(Records contained in a dataset)
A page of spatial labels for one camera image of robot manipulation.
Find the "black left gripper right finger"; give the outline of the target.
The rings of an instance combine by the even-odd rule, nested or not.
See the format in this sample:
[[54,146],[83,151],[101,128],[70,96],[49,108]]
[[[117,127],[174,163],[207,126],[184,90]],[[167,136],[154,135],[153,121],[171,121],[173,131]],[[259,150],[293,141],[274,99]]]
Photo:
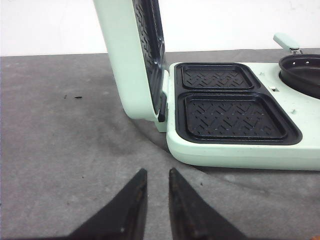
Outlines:
[[176,168],[169,171],[169,215],[174,240],[246,240],[208,205]]

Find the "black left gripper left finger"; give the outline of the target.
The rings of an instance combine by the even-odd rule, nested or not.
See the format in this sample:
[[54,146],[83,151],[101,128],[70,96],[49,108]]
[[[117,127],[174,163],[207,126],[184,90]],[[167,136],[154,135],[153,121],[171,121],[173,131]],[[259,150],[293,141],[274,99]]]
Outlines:
[[69,235],[70,240],[142,240],[148,209],[147,170],[140,169],[122,190]]

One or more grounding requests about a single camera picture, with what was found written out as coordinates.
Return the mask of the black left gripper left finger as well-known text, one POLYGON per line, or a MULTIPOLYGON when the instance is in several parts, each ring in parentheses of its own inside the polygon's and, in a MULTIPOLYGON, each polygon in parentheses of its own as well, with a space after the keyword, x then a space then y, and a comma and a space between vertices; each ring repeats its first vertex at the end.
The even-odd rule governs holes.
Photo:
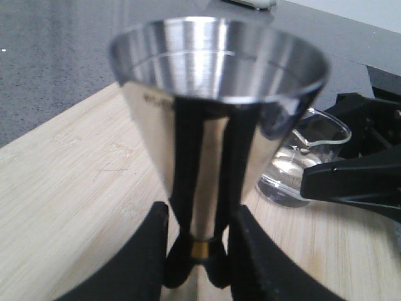
POLYGON ((58 300, 160 300, 167 249, 167 205, 154 202, 104 266, 58 300))

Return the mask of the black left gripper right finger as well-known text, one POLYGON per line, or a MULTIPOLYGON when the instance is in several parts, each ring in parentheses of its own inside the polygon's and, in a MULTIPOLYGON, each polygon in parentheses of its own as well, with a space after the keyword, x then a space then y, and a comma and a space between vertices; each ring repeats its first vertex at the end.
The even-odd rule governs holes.
POLYGON ((245 205, 231 220, 228 252, 234 300, 342 300, 295 264, 245 205))

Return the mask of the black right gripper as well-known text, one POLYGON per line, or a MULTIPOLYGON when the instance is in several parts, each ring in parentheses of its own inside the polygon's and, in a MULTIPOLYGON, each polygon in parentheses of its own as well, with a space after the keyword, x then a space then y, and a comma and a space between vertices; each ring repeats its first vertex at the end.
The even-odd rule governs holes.
POLYGON ((325 112, 351 130, 347 160, 305 169, 300 195, 400 219, 400 102, 341 93, 325 112))

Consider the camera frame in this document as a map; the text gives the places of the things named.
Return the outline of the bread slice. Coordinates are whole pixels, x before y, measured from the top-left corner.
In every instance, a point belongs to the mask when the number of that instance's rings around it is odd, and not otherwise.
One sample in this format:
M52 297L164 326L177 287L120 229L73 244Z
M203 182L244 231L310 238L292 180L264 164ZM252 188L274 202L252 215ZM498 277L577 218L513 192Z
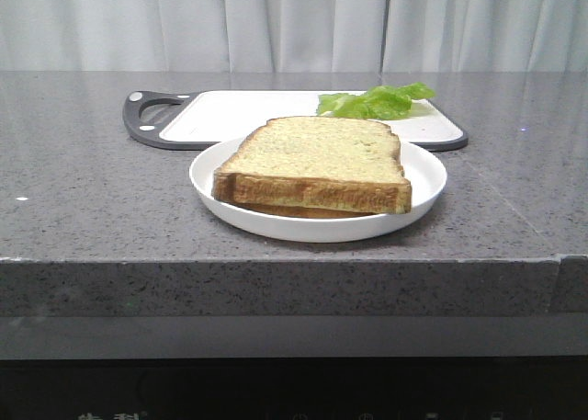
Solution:
M304 208L304 207L290 207L290 206L275 206L266 204L254 204L254 203L238 203L235 207L252 210L255 212L277 215L290 218L303 218L303 219L343 219L343 218L355 218L372 216L372 213L368 212L354 212L347 210L328 210L318 208Z
M214 171L211 195L233 205L372 214L412 208L399 137L388 125L366 119L271 119Z

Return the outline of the green lettuce leaf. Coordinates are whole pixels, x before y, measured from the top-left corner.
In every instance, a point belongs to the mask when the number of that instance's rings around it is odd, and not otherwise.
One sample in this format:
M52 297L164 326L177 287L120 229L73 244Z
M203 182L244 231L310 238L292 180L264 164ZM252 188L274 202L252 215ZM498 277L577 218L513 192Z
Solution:
M409 116L414 100L433 96L435 91L421 82L404 86L378 85L359 95L321 94L316 114L351 119L404 119Z

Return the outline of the white round plate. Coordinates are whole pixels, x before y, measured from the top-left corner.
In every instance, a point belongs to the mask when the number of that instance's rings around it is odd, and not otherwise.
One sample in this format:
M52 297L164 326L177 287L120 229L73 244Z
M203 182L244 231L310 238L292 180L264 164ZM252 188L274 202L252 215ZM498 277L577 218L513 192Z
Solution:
M421 219L434 205L447 182L447 170L432 153L401 142L401 164L412 184L412 210L405 214L376 214L356 218L304 219L264 214L223 203L211 196L213 172L241 144L237 138L212 145L188 169L189 178L208 210L226 223L278 240L303 243L342 243L392 233Z

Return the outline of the grey-white curtain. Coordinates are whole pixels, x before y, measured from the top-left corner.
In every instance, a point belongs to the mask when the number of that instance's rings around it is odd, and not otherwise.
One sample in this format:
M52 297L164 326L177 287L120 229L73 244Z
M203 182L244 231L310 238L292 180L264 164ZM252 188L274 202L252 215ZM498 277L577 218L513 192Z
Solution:
M587 0L1 0L1 66L583 72Z

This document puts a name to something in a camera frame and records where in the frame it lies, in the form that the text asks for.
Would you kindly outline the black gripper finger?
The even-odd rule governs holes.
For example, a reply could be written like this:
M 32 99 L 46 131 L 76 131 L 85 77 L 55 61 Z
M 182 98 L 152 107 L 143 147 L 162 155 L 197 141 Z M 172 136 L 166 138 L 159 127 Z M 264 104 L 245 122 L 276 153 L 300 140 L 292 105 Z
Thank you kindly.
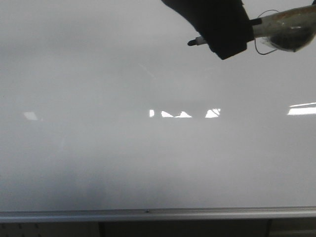
M 210 50 L 225 60 L 247 50 L 254 32 L 240 0 L 164 0 L 186 19 Z

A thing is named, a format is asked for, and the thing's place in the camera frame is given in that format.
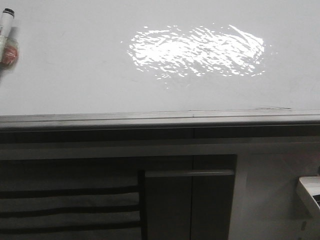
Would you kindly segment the dark grey cabinet panel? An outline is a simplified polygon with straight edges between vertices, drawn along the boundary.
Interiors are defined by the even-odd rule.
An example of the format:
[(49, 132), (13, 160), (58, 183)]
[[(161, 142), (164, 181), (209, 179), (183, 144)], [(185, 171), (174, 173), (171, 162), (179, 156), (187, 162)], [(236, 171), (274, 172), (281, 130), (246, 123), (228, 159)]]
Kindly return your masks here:
[(227, 240), (234, 191), (231, 169), (147, 171), (148, 240)]

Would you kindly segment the white whiteboard marker pen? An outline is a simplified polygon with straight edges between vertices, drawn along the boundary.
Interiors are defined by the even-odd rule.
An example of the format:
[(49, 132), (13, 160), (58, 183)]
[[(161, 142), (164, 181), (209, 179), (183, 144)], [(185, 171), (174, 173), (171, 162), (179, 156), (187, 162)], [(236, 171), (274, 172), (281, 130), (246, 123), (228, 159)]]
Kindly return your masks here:
[(19, 56), (18, 42), (10, 37), (15, 12), (5, 8), (0, 17), (0, 68), (9, 69), (17, 61)]

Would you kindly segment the white plastic tray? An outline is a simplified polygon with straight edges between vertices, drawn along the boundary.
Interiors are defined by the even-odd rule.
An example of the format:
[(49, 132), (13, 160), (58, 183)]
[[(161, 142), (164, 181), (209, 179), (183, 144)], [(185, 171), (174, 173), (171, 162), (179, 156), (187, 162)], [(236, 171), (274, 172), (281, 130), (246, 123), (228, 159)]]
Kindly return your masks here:
[(303, 176), (298, 179), (296, 192), (312, 217), (320, 218), (320, 177)]

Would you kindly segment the dark slatted chair back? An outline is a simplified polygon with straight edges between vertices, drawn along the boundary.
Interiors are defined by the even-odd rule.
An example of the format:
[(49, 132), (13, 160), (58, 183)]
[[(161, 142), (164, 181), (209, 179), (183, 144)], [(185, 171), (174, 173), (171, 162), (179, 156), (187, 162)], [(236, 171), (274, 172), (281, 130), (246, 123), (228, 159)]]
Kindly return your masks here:
[(145, 240), (137, 171), (24, 184), (0, 192), (3, 240)]

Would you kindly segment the grey aluminium whiteboard frame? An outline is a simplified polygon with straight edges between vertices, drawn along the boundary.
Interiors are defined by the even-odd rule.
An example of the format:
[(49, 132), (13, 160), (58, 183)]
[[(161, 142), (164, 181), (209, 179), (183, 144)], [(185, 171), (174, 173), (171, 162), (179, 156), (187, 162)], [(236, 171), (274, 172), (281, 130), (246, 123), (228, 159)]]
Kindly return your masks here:
[(156, 112), (2, 115), (1, 132), (318, 125), (318, 109), (258, 108)]

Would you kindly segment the white glossy whiteboard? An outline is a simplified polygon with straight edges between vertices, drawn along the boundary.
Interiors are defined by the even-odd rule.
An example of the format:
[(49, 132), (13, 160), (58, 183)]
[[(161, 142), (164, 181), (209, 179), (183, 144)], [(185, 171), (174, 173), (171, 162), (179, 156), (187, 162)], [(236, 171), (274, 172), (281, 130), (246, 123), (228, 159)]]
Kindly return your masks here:
[(320, 107), (317, 0), (3, 0), (0, 113)]

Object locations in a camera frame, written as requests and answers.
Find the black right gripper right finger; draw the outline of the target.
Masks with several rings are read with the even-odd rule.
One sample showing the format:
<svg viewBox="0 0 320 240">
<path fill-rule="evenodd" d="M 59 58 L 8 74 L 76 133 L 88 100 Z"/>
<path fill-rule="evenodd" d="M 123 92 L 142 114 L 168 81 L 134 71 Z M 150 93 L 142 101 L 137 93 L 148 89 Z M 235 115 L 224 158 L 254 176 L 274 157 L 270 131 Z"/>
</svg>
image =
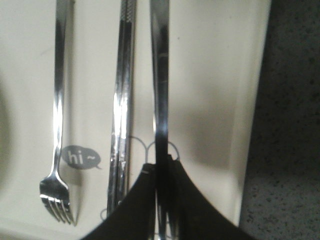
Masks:
<svg viewBox="0 0 320 240">
<path fill-rule="evenodd" d="M 202 195 L 181 162 L 167 156 L 168 216 L 175 240 L 253 240 Z"/>
</svg>

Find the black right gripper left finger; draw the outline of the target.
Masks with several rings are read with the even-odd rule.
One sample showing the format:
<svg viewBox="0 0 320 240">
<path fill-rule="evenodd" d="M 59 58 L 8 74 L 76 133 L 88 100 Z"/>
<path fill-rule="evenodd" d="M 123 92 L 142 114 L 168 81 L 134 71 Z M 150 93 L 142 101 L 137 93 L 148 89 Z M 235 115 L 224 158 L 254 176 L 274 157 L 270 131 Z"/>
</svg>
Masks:
<svg viewBox="0 0 320 240">
<path fill-rule="evenodd" d="M 84 240 L 153 240 L 156 208 L 155 165 L 145 163 L 119 206 Z"/>
</svg>

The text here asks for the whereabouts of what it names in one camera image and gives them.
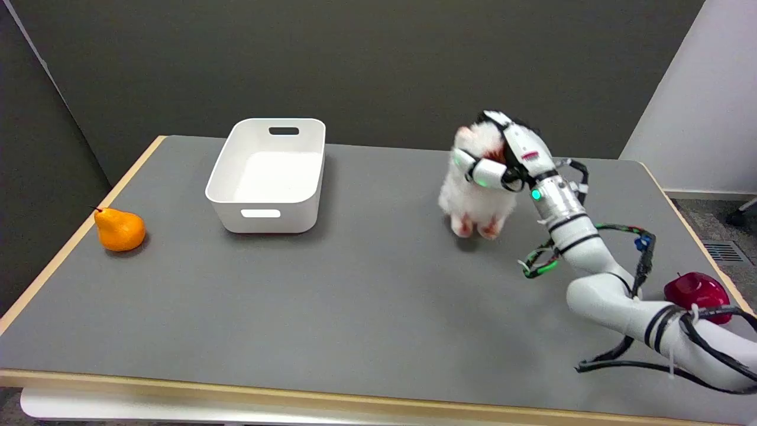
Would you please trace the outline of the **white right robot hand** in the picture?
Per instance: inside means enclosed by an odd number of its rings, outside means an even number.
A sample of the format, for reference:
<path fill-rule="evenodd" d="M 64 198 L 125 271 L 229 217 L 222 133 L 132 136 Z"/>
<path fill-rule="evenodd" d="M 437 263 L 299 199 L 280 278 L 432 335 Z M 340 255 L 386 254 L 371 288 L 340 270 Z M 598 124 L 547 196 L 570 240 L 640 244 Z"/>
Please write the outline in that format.
<path fill-rule="evenodd" d="M 481 111 L 475 125 L 497 130 L 497 140 L 503 143 L 504 159 L 495 161 L 484 154 L 474 154 L 470 149 L 453 148 L 452 164 L 468 183 L 521 192 L 525 186 L 534 187 L 559 175 L 551 151 L 527 125 L 493 110 Z"/>

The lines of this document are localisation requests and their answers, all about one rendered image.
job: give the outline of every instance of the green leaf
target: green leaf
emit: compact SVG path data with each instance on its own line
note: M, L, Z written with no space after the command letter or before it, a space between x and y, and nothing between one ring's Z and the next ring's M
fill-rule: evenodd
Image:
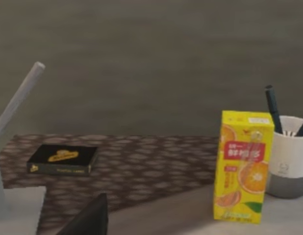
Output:
M255 213L261 213L261 208L263 206L262 203L259 202L245 202L246 206L248 206L253 212Z

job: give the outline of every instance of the gray backdrop
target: gray backdrop
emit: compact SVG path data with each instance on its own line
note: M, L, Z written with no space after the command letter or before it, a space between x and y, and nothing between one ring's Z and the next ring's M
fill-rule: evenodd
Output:
M218 134L221 110L303 117L303 0L0 0L0 113L16 133Z

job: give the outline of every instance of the cup
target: cup
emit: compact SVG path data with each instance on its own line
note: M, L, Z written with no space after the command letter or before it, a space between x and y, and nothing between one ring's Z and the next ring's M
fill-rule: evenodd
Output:
M297 133L303 119L280 116L285 132ZM292 199L303 196L303 137L274 133L266 192Z

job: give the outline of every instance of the gray cup bottom
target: gray cup bottom
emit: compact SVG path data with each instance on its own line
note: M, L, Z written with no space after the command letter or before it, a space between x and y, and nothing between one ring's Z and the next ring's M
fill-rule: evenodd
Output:
M293 199L303 196L303 177L284 178L270 174L270 181L266 193L284 199Z

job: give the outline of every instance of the yellow juice box
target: yellow juice box
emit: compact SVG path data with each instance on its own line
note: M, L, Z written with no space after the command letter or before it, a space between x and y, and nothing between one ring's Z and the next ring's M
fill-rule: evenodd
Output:
M273 137L269 113L222 112L215 219L260 223Z

> **Task goal**:
Reprint exactly the lines above that start at the one with "Per instance: inside" and end at the one with "64 198 L 125", keeping both and adding none.

> **Reply**:
Per instance: inside means enclosed by an odd number of its rings, outside means an even number.
A sample of the format, for reference:
<path fill-rule="evenodd" d="M 64 198 L 125 271 L 229 217 L 222 133 L 132 136 Z"/>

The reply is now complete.